Aumentano i ”danni di guerra” in Germania e in Italia

 

La guerra in Ucraina continua ad avere conseguenze pesanti sull’economia tedesca, italiana  ed europea.

Dopo l’annunciata chiusura di tre stabilimenti Volkswagen col taglio del 10 per cento della forza lavoro, dopo il fallimento di diverse aziende del settore meccanico e automobilistico (i più recenti sono quelli di Johann Vitz GmbH e di Gerhardi Kunststofftechnik GmbH, storica azienda con 1.500 dipendenti e oltre due secoli di attività), dopo il tagli di 3.000  maestranze annunciato da Bosch, anche il gruppo siderurgico Thyssenkrupp ha annunciato che entro il 2030 taglierà à 11.000 posti di lavoro, 5.000 tagli effettivi e 6.000 trasferiti a fornitori esterni o comunque esternalizzati cedendo unità produttive. Un numero molto elevato tenuto conto che il gruppo impiega 27.000 lavoratori.

Thyssenkrupp ha annunciato che “sempre di più la sovraccapacità produttiva globale e l’incremento di importazioni a basso costo, specie dall’Asia, stanno mettendo una pressione considerevole sulla competitività. Servono misure urgenti per migliorare la produttività e l’efficienza operativa e raggiungere un livello di costi competitivo”, spiega Thyssenkrupp nel comunicato.

Nel settore automobilistico Ford la scorsa settimana ha annunciato quasi 4.000 tagli fra Germania e Regno Unito. Un recente studio della federazione tedesca degli industriali ipotizza che – fra difficoltà geopolitiche e ritorno del protezionismo – un quinto della produzione industriale del paese possa sparire entro il 2030 a causa degli elevati costi energetici e della quota di mercato che si assottiglia per l’industria tedesca, dalla manifattura alla chimica.

In Italia il conflitto russo-ucraino, dal 2022 ad oggi, è costato alle imprese italiane 155,1 miliardi di euro secondo uno studio di Confartigianato. Ai 13,4 miliardi di mancate esportazioni verso Russia e Ucraina si sommano la perdita di 18,4 miliardi di export verso la Germania, 78,9 miliardi di maggiori costi per l’acquisto di energia dall’estero e 44,3 miliardi di maggiori oneri finanziari a causa dell’aumento dei tassi d’interesse per contrastare l’inflazione.

Lo rivela un rapporto dell’Ufficio studi di Confartigianato presentato ieri all’Assemblea della Confederazione e che fotografa oneri e ostacoli sulle aziende italiane, in particolare sui 4,6 milioni di piccole imprese che danno lavoro a 11,4 milioni di addetti.

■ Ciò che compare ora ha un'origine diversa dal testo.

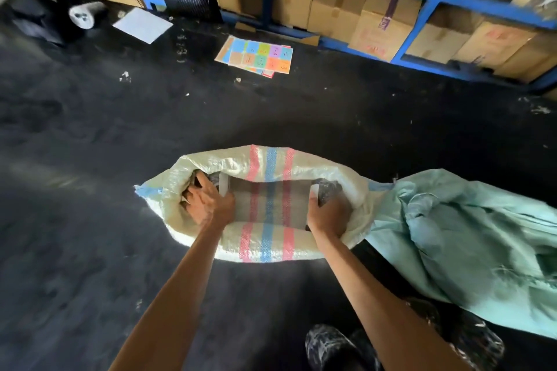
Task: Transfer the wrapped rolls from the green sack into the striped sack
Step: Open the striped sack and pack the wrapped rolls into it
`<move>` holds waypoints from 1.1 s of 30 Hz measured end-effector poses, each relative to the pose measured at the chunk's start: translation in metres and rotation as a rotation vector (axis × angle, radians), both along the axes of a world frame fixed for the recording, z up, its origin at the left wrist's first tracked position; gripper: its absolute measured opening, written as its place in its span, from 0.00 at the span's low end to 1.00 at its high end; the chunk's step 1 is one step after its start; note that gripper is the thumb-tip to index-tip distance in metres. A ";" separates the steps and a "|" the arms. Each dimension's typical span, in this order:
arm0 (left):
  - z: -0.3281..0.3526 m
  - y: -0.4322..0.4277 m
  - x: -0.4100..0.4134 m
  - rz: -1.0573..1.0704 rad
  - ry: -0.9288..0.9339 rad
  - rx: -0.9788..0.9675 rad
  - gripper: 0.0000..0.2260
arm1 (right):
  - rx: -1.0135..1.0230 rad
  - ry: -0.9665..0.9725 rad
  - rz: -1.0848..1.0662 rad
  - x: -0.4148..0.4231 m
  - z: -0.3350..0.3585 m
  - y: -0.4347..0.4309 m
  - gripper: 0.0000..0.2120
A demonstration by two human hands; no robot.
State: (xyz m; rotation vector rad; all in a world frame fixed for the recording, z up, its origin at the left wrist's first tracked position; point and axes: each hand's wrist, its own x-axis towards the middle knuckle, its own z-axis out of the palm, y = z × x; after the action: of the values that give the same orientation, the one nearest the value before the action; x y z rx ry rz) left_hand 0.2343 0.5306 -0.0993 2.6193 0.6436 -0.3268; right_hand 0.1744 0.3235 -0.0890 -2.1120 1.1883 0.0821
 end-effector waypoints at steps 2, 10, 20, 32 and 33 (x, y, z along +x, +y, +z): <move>0.001 0.001 -0.003 -0.063 0.051 0.110 0.39 | -0.039 0.023 -0.014 0.000 0.000 -0.002 0.40; -0.006 0.017 -0.002 -0.143 0.189 0.116 0.39 | 0.045 0.242 0.256 -0.015 0.001 -0.022 0.54; -0.001 0.014 0.005 -0.306 0.148 0.333 0.23 | 0.084 0.237 0.328 -0.048 -0.005 -0.015 0.50; 0.046 0.036 0.024 -0.617 0.521 0.602 0.21 | 0.074 0.117 0.197 -0.030 0.011 -0.038 0.36; 0.047 0.036 0.017 -0.637 0.508 0.578 0.20 | 0.071 0.119 0.202 -0.029 0.011 -0.042 0.36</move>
State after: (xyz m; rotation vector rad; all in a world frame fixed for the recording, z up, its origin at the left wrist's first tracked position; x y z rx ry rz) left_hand 0.2512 0.5670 -0.0521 3.2754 -0.0030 -1.1749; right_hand 0.1453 0.2817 -0.0776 -2.1829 1.0196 0.3415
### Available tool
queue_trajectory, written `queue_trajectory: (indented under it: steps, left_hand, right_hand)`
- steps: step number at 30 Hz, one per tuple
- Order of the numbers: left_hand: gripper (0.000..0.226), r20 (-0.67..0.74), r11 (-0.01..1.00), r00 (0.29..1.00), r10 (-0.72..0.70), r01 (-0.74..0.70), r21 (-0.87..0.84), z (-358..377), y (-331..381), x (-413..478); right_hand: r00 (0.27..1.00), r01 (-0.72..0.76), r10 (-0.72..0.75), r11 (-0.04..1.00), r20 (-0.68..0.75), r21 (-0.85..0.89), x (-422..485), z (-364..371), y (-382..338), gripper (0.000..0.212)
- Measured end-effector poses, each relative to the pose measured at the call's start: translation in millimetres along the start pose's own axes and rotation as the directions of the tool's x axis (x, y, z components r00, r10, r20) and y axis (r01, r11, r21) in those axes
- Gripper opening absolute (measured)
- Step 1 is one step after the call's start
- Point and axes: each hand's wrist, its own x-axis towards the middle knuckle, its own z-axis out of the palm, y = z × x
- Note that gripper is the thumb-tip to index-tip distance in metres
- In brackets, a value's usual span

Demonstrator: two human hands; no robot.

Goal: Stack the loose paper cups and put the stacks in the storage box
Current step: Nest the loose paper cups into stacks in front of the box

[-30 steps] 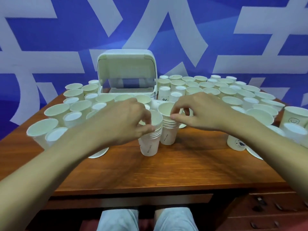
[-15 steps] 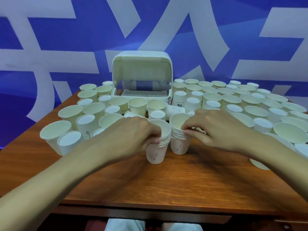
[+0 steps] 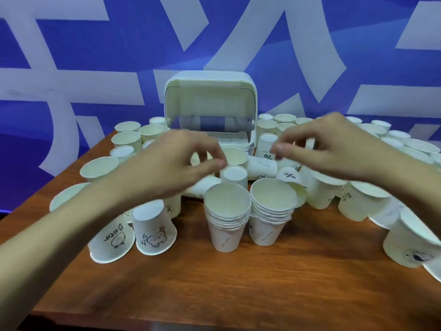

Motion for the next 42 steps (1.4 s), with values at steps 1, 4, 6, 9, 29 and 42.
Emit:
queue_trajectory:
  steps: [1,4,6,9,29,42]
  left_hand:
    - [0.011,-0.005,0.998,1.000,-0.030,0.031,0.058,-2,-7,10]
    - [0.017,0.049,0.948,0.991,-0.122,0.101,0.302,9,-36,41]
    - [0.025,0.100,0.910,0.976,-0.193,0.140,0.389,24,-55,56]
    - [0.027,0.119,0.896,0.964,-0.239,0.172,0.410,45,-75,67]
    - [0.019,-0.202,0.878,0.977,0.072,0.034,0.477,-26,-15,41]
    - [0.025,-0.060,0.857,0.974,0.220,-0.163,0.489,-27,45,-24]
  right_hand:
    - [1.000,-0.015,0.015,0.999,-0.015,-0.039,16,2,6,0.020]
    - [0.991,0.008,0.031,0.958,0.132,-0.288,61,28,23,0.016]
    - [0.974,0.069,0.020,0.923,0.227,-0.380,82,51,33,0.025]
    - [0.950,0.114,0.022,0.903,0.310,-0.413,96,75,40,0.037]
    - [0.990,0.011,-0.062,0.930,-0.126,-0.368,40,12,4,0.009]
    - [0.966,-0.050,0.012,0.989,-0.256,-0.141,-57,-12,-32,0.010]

Al peso del fisco si aggiunge la batosta del caro-bollette: nel biennio 2022-2023 le piccole imprese italiane hanno pagato l’energia elettrica 11,8 miliardi in più rispetto alla media dei Paesi dell’Unione.

Per l’agenzia di stampa statunitense Bloomberg, il rapido esaurimento delle riserve di gas e le imminenti interruzioni delle forniture da Mosca stanno sollevando preoccupazioni in tutta Europa. I prezzi del gas sono aumentati del 45% dall’ini0 dell’anno pur rimanendo sotto dei massimi record del 2022.

Il freddo e la bassa produzione di energia eolica hanno fatto aumentare la domanda di gas, prosciugando rapidamente lo stoccaggio. Le forniture ritardate di GNL dagli Stati Uniti e l’interruzione del transito del gas russo attraverso l’Ucraina a fine anno, già confermato da Kiev, potrebbero ulteriormente restringere il mercato.

Lo stop alle rimanenti forniture di gas russo via Ucraina farebbe aumentare i prezzi dell’energia e infliggerebbe un duro colpo al sistema energetico europeo per anni.